The new-school actresses went in for the smarter teas, eschewed cocktails, visited the art exhibits, had their portraits painted in the new manner, never were seen at night clubs, were glimpsed coming out of Scribner’s with a thick volume of modern biography, used practically no make-up when in mufti, kept their names out of the New York telephone directory, wore flat-heeled shoes and woollen stockings while walking briskly in Central Park, went to Symphony Concerts; were, in short, figures as glamorous and romantic as a pint of milk. Everything they did on the stage was right. Intelligent, well thought out, and right.
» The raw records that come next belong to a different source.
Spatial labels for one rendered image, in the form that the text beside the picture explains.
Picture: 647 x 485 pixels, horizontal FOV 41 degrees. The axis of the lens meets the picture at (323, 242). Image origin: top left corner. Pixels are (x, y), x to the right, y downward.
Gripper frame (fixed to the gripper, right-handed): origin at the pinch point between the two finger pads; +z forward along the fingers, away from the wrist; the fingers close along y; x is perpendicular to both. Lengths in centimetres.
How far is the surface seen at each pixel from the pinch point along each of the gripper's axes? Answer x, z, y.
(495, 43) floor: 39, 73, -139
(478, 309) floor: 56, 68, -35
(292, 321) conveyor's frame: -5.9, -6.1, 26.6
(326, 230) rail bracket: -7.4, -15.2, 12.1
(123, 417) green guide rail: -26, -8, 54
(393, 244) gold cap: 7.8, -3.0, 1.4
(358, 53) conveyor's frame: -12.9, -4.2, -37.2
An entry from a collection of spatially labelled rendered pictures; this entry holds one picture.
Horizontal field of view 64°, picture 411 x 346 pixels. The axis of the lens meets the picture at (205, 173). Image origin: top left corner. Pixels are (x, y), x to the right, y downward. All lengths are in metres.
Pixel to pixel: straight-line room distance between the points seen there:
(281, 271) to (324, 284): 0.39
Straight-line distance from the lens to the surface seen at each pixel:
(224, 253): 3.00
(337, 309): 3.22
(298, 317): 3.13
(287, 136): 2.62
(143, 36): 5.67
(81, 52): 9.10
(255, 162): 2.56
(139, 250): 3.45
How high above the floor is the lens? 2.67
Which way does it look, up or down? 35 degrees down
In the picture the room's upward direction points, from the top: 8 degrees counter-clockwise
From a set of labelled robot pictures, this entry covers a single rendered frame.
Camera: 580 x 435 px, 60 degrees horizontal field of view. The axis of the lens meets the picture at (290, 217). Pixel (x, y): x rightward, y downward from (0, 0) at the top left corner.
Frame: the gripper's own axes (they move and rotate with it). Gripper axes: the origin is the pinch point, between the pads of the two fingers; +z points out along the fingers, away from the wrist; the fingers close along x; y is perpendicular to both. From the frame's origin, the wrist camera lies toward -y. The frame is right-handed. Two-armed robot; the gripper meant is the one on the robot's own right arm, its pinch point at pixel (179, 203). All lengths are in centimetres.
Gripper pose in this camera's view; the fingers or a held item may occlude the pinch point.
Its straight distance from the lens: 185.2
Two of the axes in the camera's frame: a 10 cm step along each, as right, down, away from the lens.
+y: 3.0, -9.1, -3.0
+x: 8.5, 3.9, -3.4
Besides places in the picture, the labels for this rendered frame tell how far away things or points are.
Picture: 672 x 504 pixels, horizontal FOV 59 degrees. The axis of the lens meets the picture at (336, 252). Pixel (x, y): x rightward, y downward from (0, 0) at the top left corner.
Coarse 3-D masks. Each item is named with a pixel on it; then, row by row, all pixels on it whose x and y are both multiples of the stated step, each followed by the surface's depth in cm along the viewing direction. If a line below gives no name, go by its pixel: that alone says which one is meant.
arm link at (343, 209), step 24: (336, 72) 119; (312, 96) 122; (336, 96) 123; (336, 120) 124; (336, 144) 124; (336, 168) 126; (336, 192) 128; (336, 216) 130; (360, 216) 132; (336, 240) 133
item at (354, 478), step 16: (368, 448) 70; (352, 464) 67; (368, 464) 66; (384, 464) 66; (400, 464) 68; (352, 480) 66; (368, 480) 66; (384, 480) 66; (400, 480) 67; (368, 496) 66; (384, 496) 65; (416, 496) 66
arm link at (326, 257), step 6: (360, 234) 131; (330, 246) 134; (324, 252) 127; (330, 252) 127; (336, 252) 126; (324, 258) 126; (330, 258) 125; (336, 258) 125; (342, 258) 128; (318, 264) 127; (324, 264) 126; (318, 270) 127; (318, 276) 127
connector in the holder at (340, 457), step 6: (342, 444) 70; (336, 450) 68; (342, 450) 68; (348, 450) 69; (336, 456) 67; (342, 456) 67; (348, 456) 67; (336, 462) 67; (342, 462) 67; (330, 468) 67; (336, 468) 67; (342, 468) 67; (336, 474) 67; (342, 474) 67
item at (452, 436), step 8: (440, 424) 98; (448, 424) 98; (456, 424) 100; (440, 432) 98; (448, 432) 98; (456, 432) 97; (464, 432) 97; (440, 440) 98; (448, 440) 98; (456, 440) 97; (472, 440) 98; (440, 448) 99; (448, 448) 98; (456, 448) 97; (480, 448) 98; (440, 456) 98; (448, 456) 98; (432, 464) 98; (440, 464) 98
Watching them, you knew it was right—tempo, tone, mood, character. Right. As right as an engineering blueprint. Your pulses, as you sat in the theatre, were normal.
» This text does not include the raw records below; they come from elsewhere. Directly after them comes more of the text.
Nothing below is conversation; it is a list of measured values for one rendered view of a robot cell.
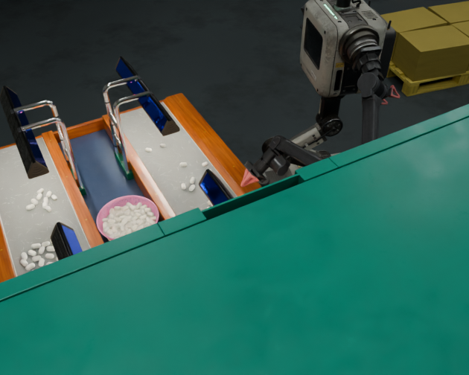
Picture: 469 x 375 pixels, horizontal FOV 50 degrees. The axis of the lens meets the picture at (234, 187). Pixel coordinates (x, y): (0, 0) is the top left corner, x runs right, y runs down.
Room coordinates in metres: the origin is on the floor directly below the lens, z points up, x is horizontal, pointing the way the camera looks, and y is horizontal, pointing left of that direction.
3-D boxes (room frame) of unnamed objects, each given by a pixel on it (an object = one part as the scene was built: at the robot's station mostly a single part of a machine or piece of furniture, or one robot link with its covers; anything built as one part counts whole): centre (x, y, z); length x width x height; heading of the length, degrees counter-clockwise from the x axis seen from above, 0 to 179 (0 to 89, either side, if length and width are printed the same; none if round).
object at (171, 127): (2.00, 0.42, 1.08); 0.62 x 0.08 x 0.07; 28
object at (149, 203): (1.49, 0.46, 0.72); 0.27 x 0.27 x 0.10
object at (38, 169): (1.73, 0.91, 1.08); 0.62 x 0.08 x 0.07; 28
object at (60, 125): (1.77, 0.84, 0.90); 0.20 x 0.19 x 0.45; 28
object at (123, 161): (1.96, 0.49, 0.90); 0.20 x 0.19 x 0.45; 28
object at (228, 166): (1.65, -0.08, 0.67); 1.81 x 0.12 x 0.19; 28
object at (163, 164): (1.55, 0.11, 0.73); 1.81 x 0.30 x 0.02; 28
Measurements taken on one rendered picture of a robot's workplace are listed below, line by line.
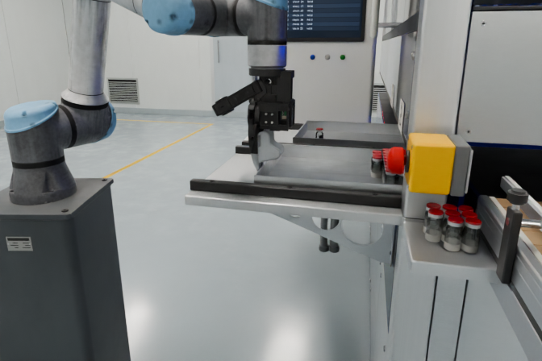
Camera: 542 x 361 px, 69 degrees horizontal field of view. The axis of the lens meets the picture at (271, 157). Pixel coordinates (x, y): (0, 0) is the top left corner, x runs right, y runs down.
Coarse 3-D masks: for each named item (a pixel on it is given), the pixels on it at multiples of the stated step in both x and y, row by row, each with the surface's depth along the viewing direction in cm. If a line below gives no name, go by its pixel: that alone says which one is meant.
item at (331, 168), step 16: (288, 144) 101; (272, 160) 91; (288, 160) 98; (304, 160) 98; (320, 160) 98; (336, 160) 98; (352, 160) 98; (368, 160) 97; (256, 176) 77; (272, 176) 76; (288, 176) 86; (304, 176) 86; (320, 176) 86; (336, 176) 86; (352, 176) 86; (368, 176) 86; (368, 192) 73; (384, 192) 72; (400, 192) 72
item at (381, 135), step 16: (304, 128) 126; (336, 128) 131; (352, 128) 130; (368, 128) 129; (384, 128) 127; (336, 144) 106; (352, 144) 105; (368, 144) 104; (384, 144) 103; (400, 144) 102
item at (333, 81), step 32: (288, 0) 156; (320, 0) 154; (352, 0) 153; (288, 32) 160; (320, 32) 158; (352, 32) 156; (288, 64) 163; (320, 64) 161; (352, 64) 159; (320, 96) 165; (352, 96) 163
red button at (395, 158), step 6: (390, 150) 57; (396, 150) 57; (402, 150) 57; (390, 156) 57; (396, 156) 56; (402, 156) 56; (390, 162) 57; (396, 162) 56; (402, 162) 56; (390, 168) 57; (396, 168) 57; (402, 168) 56
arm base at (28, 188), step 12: (24, 168) 94; (36, 168) 95; (48, 168) 96; (60, 168) 99; (12, 180) 97; (24, 180) 94; (36, 180) 95; (48, 180) 97; (60, 180) 98; (72, 180) 102; (12, 192) 96; (24, 192) 94; (36, 192) 95; (48, 192) 96; (60, 192) 98; (72, 192) 101; (24, 204) 95; (36, 204) 95
Usually, their third season, you saw them unwisely lunching too often at the Algonquin Round Table and wise-cracking with the critics there. The fourth they took a bit in that new English comedy just until O’Neill should have finished the play he was doing for them. The fifth they married that little Whatshisname. The sixth they said, mysteriously, that they were Writing.
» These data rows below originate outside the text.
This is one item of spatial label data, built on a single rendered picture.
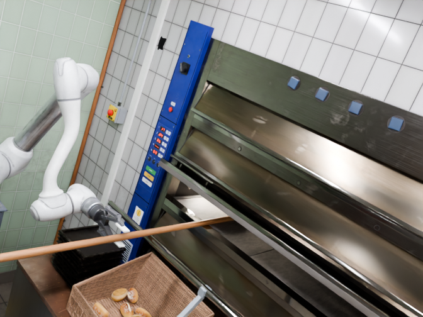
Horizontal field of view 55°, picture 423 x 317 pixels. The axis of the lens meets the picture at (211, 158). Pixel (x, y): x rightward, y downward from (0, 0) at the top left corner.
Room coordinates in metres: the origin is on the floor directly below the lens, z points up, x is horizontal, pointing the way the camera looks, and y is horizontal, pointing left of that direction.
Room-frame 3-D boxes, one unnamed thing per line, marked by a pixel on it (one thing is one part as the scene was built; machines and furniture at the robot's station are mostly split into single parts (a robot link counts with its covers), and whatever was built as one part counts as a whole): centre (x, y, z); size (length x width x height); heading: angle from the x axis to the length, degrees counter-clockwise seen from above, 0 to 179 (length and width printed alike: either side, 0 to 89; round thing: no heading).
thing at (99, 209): (1.65, 0.37, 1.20); 0.09 x 0.07 x 0.08; 53
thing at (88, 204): (1.70, 0.43, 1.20); 0.09 x 0.06 x 0.09; 143
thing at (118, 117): (2.51, 0.67, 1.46); 0.10 x 0.07 x 0.10; 52
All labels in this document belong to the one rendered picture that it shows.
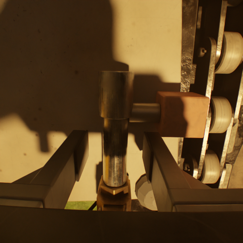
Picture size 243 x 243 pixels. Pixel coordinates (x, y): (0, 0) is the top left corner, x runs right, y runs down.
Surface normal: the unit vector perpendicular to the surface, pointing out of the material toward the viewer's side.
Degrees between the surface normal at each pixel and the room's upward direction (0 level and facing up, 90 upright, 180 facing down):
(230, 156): 0
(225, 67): 45
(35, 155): 0
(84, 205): 0
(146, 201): 28
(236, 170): 10
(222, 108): 35
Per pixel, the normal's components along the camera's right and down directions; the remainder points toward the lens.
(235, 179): -0.21, 0.27
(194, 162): 0.00, -0.55
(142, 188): -0.67, -0.24
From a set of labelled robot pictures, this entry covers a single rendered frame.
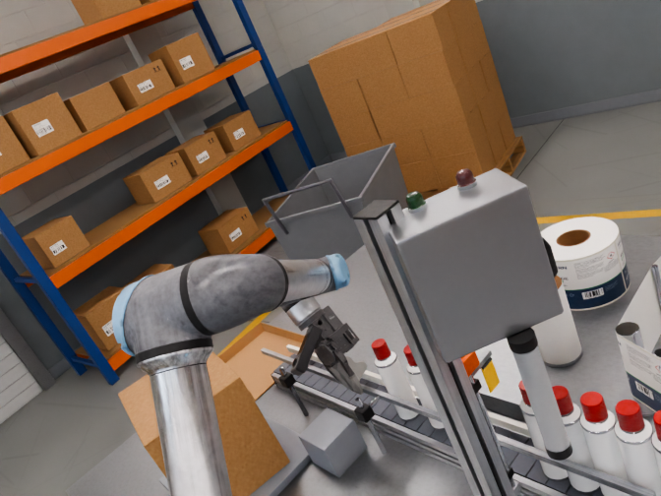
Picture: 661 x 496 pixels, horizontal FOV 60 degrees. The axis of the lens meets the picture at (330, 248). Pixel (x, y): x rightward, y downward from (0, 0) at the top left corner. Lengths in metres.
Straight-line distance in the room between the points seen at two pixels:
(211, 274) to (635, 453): 0.67
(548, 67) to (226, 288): 4.89
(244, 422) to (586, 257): 0.86
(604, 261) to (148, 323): 1.02
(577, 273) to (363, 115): 3.34
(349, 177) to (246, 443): 2.74
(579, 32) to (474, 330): 4.72
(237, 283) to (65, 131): 3.72
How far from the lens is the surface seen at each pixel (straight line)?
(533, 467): 1.18
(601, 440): 1.00
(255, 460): 1.41
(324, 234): 3.21
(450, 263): 0.71
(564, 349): 1.33
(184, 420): 0.87
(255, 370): 1.88
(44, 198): 5.18
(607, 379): 1.31
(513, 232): 0.72
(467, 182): 0.75
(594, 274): 1.45
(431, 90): 4.27
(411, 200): 0.73
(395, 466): 1.34
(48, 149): 4.41
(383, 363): 1.25
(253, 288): 0.85
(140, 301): 0.89
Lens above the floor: 1.75
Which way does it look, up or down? 22 degrees down
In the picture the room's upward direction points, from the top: 25 degrees counter-clockwise
Kim kept away from the Algonquin, did not attend first nights with Woollcott or Broun, had a full-page Steichen picture in Vanity Fair, and married Kenneth Cameron. She went out rarely. Sunday night dinners, sometimes; or she had people in (ham à la Queenie part of the cold buffet). Her list of Sunday night guests or engagements read like a roster of the New York Telephone Company’s Exchanges. Stuyvesant, Beekman, Bleeker, Murray, Rhinelander, Vanderbilt, Jerome, Wadsworth, Tremont. She learned to say, “It’s just one of those things——” She finished an unfinished sentence with, “I mean——!” and a throwing up of the open palms.
Kenneth Cameron. Her marriage with Kenneth Cameron was successful and happy and very nice. Separate bedrooms and those lovely négligées—velvet with Venetian sleeves and square neckline. Excellent friends. Nothing sordid. Personal liberty and privacy of thought and action—those were the things that made for happiness in marriage. Magnolia wondered, sometimes, but certainly it was not for her to venture opinion. Her own marriage had been no such glittering example of perfection. Yet she wondered, seeing this well-ordered and respectful union, if Kim was not, after all, missing something. Wasn’t marriage, like life, unstimulating and unprofitable and somewhat empty when too well ordered and protected and guarded? Wasn’t it finer, more splendid, more nourishing, when it was, like life itself, a mixture of the sordid and the magnificent; of mud and stars; of earth and flowers; of love and hate and laughter and tears and ugliness and beauty and hurt? She was wrong, of course. Ken’s manner toward Kim was polite, tender, thoughtful. Kim’s manner toward Ken was polite, tender, thoughtful. Are you free next Thursday, dear? The Paynes are having those Russians. It might be rather interesting. . . . Sorry. Ken’s voice. Soft, light. It was the—well, Magnolia never acknowledged this, even to herself, but it was what she called the male interior decorator’s voice. You heard it a good deal at teas, and at the Algonquin, and in the lobby between the acts on first nights and in those fascinating shops on Madison Avenue where furniture and old glass and brasses and pictures were shown you by slim young men with delicate hands. I mean——! It’s just one of those things.
There was no Mississippi in Kim. Kim was like the Illinois River of Magnolia’s childhood days. Kim’s life flowed tranquilly between gentle green-clad shores, orderly, well regulated, dependable.
“For the land’s sakes, Magnolia Hawks, you sitting out there yet! Here it’s after three and nearly dinner time!” Elly Chipley at the screen door. “And in the blazing sun, too. You need somebody to look after you worse than your ma did.”
Elly was justified, for Magnolia had a headache that night.
Kim and Ken arrived unexpectedly together on June second, clattering up to the boat landing in a scarecrow Ford driven by a stout Negro in khaki pants, puttees, and an army shirt.